Besides that, a few chapters can be taken and applied to any kind of architecture. For example, the reliability section, which elaborates on processes and how to document them for other developers, people on call or other teams - Any team in regardless of the architecture style will need something similar to that. Meaning that Susan’s work agree on what Martin Fowler said (and Edson Yanaga used as a quote as well [2]) around microservices:

Almost all the cases I’ve heard of a system that was built as a microservice system from scratch, it has ended up in serious trouble.

Here I summarize what I found interesting and what makes sense in my context as a developer.


The splitting of a monolithic application into microservices is driven by scalability and efficiency concerns, but microservices introduce challenges of their own. [3] reported an case study on the open source project Istio, which migrated from microservices to a monolith architecture - quite an interesting case.

A successful, scalable microservice ecosystem requires that a stable and sophisticated infrastructure be in place.

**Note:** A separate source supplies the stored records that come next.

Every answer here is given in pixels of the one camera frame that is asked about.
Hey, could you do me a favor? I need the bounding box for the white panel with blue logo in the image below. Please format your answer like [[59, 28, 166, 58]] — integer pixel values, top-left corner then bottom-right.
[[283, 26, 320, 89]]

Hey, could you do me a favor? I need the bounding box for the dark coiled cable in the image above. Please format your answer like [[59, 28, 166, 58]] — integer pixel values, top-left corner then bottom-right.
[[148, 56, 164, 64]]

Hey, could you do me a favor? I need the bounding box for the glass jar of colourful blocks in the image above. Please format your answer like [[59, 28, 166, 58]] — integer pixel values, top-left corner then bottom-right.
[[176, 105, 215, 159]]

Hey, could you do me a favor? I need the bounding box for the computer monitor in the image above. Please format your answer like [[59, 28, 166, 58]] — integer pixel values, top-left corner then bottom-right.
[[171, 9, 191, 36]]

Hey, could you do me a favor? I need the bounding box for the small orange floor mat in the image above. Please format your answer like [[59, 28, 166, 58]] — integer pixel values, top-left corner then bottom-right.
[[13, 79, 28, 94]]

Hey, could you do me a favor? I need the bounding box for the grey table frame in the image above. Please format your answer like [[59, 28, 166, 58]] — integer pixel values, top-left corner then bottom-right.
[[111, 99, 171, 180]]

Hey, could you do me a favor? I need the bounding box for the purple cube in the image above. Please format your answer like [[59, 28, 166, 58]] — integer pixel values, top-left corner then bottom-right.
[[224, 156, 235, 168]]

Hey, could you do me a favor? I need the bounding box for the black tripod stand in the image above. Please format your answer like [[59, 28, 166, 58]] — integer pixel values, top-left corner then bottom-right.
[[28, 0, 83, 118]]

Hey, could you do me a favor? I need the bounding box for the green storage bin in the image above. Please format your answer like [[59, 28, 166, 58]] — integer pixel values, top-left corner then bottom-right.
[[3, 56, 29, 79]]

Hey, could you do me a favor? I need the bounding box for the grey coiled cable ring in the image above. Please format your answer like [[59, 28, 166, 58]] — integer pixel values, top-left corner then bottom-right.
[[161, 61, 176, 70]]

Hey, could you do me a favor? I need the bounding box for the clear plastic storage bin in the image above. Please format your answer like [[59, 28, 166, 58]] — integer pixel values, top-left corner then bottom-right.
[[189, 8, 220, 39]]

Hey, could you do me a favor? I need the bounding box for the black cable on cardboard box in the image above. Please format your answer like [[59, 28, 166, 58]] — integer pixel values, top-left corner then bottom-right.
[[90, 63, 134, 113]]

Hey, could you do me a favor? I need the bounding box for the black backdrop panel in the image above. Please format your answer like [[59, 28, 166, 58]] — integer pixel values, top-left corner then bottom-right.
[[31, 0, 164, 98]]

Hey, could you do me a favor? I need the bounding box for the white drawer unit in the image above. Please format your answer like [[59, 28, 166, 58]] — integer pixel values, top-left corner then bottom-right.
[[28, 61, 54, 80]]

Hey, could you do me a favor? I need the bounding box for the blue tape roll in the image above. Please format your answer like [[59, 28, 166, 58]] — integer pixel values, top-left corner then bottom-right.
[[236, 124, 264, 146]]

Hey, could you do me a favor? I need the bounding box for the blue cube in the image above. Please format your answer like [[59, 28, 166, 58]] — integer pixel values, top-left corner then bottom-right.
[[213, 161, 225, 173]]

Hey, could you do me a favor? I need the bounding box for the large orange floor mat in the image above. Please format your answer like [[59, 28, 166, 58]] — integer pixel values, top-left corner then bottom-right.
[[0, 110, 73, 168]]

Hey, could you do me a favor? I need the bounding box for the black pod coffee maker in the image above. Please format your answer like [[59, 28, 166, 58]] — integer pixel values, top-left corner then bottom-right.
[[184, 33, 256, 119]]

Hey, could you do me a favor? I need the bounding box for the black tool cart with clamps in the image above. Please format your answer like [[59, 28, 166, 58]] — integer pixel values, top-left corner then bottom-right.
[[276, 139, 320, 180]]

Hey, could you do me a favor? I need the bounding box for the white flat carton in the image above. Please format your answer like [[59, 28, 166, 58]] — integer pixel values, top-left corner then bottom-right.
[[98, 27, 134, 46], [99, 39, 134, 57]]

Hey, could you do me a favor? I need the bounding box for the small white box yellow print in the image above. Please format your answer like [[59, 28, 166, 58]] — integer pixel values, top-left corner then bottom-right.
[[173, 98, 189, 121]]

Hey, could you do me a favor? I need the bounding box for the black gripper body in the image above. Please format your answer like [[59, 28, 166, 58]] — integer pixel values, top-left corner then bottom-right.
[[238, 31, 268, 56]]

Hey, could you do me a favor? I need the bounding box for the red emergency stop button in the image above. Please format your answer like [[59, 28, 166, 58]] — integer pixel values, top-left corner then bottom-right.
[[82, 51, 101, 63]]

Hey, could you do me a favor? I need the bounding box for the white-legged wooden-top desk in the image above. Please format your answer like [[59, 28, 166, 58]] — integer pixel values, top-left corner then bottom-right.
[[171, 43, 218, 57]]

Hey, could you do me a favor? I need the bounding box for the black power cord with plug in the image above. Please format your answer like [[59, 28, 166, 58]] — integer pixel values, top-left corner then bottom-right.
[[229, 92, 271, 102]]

In addition, the organizational structure of a company adopting microservices must be radically changed to support microservice architecture, and the team structures that spring from this can lead to siloing and sprawl [4].

[5] also argues that microservices brings challenges different challenges and more complex if compared to the monolith, he also mentions that taking the decision to go with microservices should be taken carefully. As the nature of distribution of microservices scales the complexity required for teams to delivery working software.

She goes into the first chapter of the book, discussing the monolith approach of building an application, using a layered architecture (in this case a three tier with the frontend, backend and the database) and the possible strategies to scale this application due an event of an increasing demand.


On the other hand, [4] rises the point, that the largest challenges that microservices bring is the need for standardization of the architecture. In the context of the book, it is understandable, as she was creating the process for uber and they already had a few hundreds of services running.

To say that a service is production ready, she defined eight principles that if met, the service is considered production ready. This section dives into those criteria based on the book definition.


  • Stable development life cycle
  • A stable deployment process
  • Stable introduction and deprecation procedures


  • A reliable deployment process
  • Planning mitigating, and protecting against failures of dependencies
  • Reliable routing and discovery


  • Well-defined quantitative and qualitative growth scales
  • Identification of resource bottlenecks and requirements
  • Careful, accurate capacity planning
  • Scalable handling of traffic
  • The scaling of dependencies
  • Scalable data storage

Fault Tolerance and Catastrophe-Preparedness

  • Potential catastrophes and failure scenarios are identified and planned for.
  • Single points of failure are identified and resolved.
  • Failure detection and remediation strategies are in place.
  • It is tested for resiliency through code testing, load testing, and chaos testing.
  • Traffic is managed carefully in preparation for failure.
  • Incidents and outages are handled appropriately and productive.


  • Appropriate service-level agreements (SLAs) for availability.
  • Proper task handling and processing.
  • Efficient utilization of resources.


  • Proper logging and tracing throughout the stack.
  • Well-designed dashboards that are easy to understand and accurately reflect the health of the service.
  • Effective, actionable alerting accompanied by run books.
  • Implementing and maintaining an on-call rotation.


Documentation is the biggest challenge while developing software, at least in the projects I got involved with. There are at least three reasons for that, the first being the constant change of a feature, the second is due the lack of awareness of the team that documentation is important to keep everyone on the team on the same page, and lastly but not least it is the excuse: “it doesn’t matter”.

[4] defined the following bullet list to keep an eye for building documentation.

  • Thorough, updated, and centralized documentation containing all of the relevant and essential information about the microservice.
  • Organizational understanding at the developer, team, and ecosystem levels.

Edit: Oct 10, 2021

Added reference to Istio case study in the microservices section.

Edit: Nov 07, 2021

Another book that is related to microservices and touches in databases for microservices is the book from Edson Yanaga, which I think would be a extension from Susan.


  1. [1]P. Jamshidi, C. Pahl, N. C. Mendonça, J. Lewis, and S. Tilkov, “Microservices: The journey so far and challenges ahead,” IEEE Software, vol. 35, no. 3, pp. 24–35, 2018.
  2. [2]E. Yanaga, Migrating to Microservice Databases: From Relational Monolith to Distributed Data. O’Reilly Media, 2017.
  3. [3]N. C. Mendonça, C. Box, C. Manolache, and L. Ryan, “The Monolith Strikes Back: Why Istio Migrated From Microservices to a Monolithic Architecture,” 2021 [Online]. Available at: [Accessed: 10-Oct-2021]
  4. [4]S. Fowler, Production-Ready Microservices: Building Standardized Systems Across an Engineering Organization. O’Reilly Media, 2016.
  5. [5]S. Newman, Monolith to Microservices: Sustaining Productivity While Detangling the System. O’Reilly Media, 2019.